What is being asked: From the entries below, gather each line containing the word "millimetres".

━━━ Exercise material ━━━

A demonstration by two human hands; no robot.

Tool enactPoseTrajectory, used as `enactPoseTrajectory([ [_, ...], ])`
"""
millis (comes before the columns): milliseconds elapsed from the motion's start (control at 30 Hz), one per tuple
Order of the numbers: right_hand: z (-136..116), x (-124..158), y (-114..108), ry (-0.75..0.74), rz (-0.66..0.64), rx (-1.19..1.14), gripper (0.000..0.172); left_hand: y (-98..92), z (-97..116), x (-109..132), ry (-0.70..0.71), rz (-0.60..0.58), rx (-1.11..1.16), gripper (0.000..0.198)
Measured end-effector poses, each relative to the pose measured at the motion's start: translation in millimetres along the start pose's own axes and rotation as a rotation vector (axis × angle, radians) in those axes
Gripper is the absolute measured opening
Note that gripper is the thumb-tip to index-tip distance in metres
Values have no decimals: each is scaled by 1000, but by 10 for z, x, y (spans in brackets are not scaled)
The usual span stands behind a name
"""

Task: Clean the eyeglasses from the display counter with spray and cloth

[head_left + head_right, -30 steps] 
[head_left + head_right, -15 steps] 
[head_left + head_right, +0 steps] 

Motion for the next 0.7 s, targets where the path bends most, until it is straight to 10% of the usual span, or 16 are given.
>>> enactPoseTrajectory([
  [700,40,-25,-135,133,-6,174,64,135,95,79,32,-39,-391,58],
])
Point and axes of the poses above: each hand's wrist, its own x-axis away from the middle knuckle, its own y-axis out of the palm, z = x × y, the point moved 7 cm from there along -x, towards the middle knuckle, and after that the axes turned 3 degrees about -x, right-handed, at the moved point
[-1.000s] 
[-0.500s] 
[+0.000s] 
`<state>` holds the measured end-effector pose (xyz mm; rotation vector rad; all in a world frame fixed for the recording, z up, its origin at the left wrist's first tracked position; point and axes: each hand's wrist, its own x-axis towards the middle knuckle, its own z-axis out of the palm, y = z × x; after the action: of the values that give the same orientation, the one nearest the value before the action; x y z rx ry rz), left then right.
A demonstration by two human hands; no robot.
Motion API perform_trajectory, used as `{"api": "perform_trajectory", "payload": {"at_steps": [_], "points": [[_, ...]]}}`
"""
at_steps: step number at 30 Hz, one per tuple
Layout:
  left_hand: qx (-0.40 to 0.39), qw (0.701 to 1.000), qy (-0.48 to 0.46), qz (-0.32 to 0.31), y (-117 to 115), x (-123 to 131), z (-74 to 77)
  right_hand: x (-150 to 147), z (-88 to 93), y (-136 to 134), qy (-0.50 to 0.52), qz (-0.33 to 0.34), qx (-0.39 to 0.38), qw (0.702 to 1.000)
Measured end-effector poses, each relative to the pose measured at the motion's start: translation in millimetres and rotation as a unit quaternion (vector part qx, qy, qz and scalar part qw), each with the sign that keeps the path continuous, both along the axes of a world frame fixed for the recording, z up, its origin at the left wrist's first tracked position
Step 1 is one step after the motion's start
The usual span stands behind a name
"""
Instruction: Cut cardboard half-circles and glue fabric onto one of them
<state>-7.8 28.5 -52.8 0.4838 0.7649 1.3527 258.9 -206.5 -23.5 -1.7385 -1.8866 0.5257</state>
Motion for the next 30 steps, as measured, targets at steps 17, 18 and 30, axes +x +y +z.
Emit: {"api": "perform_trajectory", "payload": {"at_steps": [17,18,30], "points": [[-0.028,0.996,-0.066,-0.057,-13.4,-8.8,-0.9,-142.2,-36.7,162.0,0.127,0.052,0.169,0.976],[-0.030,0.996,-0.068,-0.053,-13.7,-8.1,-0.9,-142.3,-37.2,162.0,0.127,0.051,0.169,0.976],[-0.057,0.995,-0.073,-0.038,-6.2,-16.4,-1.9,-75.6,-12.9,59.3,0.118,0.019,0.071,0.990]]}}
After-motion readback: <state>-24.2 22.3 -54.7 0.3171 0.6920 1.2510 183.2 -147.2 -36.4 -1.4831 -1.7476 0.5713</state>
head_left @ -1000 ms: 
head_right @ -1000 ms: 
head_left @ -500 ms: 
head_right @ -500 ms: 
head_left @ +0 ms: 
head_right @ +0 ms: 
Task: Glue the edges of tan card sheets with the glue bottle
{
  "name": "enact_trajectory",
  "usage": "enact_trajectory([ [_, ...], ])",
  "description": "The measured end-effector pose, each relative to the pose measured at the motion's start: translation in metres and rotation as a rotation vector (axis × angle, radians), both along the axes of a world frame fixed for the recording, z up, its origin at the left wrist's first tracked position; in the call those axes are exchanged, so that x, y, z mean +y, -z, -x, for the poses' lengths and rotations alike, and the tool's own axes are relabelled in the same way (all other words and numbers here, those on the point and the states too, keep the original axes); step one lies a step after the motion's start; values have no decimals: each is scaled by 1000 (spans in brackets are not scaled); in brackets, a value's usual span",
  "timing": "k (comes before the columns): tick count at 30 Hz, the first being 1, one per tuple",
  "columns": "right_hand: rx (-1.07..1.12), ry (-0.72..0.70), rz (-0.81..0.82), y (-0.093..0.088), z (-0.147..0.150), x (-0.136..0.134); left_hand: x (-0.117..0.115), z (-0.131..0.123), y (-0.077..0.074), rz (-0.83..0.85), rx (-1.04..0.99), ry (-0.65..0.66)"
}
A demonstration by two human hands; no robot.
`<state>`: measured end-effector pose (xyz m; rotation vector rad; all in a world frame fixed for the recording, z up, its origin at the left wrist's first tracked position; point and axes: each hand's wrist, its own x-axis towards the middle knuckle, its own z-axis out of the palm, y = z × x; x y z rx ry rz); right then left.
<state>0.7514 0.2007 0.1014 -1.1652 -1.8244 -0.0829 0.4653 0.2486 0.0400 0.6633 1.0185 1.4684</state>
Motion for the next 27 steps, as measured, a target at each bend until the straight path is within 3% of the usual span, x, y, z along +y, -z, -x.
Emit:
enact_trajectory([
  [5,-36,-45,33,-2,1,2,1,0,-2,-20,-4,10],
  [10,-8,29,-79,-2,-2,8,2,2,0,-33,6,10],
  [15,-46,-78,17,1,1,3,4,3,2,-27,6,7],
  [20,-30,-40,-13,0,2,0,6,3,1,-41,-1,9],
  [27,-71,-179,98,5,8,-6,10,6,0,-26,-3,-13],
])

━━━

Result of the task:
Measured end-effector poses, each relative to the pose measured at the motion's start: translation in millimetres along the start pose's own axes and rotation as a rotation vector (axis × angle, radians) in those axes
Measured end-effector poses, each relative to the pose measured at the motion's start: translation in millimetres and rotation as a unit quaternion (vector part qx, qy, qz and scalar part qw), each with the sign that keeps the path continuous, both along the axes of a world frame fixed for the recording, z up, its origin at the left wrist's first tracked position

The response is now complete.